→ WHAT YOU WILL DO: All that should be output is the block of lines below from the line with "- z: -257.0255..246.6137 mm" to the line with "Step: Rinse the", both included, exactly as written.

→ Dataset items:
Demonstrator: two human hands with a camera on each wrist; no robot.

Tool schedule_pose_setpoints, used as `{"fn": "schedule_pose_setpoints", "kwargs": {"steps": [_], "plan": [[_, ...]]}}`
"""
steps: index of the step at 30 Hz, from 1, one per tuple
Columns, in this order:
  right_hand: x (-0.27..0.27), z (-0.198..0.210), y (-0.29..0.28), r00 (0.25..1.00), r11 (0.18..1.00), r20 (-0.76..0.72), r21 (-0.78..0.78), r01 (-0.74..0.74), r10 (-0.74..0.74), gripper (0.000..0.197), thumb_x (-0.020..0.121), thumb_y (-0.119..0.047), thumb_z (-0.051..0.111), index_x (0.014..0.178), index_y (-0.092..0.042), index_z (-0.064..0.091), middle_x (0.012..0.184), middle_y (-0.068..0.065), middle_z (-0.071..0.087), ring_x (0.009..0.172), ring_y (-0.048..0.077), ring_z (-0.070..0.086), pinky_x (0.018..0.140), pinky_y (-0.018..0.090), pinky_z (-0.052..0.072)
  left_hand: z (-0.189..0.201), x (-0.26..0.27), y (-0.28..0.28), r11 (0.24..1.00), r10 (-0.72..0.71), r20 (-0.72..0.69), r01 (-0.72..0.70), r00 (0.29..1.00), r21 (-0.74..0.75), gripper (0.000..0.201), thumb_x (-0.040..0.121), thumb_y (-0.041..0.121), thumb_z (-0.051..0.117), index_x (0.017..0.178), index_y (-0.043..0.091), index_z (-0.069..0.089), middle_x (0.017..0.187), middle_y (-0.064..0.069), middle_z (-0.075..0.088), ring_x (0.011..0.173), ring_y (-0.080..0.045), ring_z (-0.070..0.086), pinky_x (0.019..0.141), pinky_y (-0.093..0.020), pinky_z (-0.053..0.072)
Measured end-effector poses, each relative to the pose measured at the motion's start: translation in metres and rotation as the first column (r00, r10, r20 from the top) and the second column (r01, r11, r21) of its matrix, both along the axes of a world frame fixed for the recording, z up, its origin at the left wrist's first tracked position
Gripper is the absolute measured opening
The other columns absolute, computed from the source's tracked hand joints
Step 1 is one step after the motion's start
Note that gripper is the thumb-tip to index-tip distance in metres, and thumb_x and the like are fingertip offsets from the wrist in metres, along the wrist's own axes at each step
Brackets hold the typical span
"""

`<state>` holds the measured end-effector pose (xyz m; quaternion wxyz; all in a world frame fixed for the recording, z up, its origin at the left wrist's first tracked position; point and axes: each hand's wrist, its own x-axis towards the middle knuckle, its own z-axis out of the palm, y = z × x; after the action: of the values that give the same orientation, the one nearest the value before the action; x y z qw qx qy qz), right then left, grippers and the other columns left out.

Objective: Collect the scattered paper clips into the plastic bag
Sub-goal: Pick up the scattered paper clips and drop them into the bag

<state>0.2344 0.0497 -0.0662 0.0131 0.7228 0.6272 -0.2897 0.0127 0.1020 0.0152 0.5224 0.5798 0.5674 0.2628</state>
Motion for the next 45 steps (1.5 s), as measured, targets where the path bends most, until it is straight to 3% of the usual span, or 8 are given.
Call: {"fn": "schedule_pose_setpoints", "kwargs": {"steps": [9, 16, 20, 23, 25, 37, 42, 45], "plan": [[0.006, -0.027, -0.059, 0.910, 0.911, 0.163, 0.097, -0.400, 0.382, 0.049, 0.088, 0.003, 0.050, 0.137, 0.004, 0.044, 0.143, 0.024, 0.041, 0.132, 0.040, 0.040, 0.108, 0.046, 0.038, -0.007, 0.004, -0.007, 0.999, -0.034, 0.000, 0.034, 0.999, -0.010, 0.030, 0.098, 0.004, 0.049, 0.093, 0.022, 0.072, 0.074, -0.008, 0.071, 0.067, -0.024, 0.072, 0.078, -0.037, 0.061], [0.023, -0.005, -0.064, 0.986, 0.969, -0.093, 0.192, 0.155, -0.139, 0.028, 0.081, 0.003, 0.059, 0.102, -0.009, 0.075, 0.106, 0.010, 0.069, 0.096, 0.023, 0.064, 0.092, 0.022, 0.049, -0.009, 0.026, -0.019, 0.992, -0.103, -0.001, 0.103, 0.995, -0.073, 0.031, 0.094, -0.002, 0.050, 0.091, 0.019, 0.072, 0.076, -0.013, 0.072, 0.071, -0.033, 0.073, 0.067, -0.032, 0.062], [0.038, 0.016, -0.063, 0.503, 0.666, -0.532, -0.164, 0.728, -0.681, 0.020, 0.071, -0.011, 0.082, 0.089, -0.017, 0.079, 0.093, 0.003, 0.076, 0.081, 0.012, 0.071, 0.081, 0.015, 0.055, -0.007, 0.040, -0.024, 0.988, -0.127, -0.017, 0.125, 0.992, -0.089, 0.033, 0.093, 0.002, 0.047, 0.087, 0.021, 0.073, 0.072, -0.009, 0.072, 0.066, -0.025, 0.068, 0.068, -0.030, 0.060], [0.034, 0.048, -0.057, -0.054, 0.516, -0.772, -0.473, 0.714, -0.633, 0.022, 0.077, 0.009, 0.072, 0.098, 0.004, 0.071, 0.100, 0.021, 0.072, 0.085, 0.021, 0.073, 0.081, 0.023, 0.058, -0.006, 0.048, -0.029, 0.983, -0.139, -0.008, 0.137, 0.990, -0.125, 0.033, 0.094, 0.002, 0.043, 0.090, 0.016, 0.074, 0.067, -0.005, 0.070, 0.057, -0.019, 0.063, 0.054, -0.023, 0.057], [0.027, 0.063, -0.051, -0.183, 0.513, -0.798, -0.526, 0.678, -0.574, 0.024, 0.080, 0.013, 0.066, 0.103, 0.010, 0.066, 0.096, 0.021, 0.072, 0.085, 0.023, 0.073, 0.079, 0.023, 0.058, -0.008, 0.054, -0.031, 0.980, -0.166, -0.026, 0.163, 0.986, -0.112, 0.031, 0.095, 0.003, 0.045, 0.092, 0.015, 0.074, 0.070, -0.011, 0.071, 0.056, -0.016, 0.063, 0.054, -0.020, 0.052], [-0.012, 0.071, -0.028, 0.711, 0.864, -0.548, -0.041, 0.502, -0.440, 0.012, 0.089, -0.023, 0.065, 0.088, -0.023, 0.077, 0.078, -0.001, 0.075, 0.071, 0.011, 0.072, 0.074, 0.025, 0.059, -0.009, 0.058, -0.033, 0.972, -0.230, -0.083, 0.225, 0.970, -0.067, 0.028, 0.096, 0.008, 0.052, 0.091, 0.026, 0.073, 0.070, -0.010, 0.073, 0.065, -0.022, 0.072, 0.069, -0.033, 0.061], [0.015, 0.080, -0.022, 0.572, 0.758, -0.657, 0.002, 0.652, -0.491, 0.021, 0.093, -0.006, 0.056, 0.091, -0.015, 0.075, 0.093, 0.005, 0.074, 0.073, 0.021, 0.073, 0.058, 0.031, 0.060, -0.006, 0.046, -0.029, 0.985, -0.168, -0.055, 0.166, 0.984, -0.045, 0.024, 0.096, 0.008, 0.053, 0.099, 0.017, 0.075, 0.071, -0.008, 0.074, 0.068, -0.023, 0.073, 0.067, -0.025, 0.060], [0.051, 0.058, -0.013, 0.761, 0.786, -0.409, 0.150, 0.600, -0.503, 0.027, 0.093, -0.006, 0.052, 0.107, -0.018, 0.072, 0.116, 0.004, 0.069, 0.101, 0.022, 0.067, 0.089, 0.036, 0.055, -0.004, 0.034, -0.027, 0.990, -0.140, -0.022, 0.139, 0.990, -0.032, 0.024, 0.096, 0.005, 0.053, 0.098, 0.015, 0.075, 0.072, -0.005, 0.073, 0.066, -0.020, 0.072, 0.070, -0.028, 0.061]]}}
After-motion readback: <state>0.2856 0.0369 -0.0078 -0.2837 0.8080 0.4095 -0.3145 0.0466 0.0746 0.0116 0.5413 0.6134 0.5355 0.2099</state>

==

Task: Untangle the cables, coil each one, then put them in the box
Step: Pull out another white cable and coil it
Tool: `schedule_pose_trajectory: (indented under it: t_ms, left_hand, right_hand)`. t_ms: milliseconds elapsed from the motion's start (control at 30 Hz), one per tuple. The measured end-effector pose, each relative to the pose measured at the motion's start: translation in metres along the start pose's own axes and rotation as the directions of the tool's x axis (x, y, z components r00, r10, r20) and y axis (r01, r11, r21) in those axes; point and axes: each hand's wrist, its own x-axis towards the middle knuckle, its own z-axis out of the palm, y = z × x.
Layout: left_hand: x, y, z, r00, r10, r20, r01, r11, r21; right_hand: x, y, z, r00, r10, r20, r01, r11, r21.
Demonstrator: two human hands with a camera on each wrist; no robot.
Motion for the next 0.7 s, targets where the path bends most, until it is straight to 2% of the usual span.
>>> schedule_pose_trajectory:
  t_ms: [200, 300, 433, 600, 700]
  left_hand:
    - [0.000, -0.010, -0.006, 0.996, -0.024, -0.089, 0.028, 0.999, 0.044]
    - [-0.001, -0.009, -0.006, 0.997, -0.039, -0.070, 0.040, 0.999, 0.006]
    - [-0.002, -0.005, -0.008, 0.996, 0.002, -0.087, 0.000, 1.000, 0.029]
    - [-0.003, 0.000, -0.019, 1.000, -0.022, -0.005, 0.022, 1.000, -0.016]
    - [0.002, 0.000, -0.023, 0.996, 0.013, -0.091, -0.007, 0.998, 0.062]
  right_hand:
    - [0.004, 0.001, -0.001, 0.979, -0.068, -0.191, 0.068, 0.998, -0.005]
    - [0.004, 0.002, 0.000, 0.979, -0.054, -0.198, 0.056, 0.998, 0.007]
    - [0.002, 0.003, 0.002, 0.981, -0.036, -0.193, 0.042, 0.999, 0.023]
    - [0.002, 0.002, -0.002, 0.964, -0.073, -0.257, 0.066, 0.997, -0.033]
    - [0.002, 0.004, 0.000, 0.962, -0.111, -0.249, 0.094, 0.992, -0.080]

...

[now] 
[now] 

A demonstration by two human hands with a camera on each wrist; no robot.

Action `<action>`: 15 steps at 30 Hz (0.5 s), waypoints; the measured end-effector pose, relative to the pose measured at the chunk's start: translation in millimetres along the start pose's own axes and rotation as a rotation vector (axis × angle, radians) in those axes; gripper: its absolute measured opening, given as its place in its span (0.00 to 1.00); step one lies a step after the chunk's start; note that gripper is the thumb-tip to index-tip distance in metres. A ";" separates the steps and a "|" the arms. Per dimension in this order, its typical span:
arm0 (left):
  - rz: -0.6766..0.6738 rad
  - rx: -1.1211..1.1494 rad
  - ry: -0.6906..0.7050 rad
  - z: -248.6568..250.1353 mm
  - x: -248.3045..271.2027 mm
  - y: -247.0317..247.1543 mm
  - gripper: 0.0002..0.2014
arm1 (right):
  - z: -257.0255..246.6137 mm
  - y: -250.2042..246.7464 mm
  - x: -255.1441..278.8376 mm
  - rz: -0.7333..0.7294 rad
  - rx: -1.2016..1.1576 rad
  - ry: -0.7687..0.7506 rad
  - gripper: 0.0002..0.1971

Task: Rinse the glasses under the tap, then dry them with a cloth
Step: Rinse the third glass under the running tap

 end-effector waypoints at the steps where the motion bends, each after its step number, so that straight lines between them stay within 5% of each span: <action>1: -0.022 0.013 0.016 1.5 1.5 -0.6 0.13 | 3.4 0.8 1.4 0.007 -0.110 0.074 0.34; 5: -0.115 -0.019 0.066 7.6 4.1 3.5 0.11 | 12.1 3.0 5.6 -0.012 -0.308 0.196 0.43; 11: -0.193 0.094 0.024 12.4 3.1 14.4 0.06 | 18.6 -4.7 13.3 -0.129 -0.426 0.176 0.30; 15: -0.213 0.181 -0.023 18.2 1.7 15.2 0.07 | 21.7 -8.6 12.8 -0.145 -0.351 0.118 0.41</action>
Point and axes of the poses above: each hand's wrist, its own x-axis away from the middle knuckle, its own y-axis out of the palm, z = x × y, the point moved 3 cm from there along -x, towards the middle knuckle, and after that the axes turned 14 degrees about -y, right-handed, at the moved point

→ WRITTEN SOLUTION:
  - z: -257.0255..246.6137 mm
  - y: -250.2042..246.7464 mm
  - x: -255.1441..278.8376 mm
  - rz: -0.7333..0.7294 rad
  - rx: -1.2016..1.1576 rad
  - ry: -0.7687..0.7506 rad
  - gripper: 0.0002..0.1971

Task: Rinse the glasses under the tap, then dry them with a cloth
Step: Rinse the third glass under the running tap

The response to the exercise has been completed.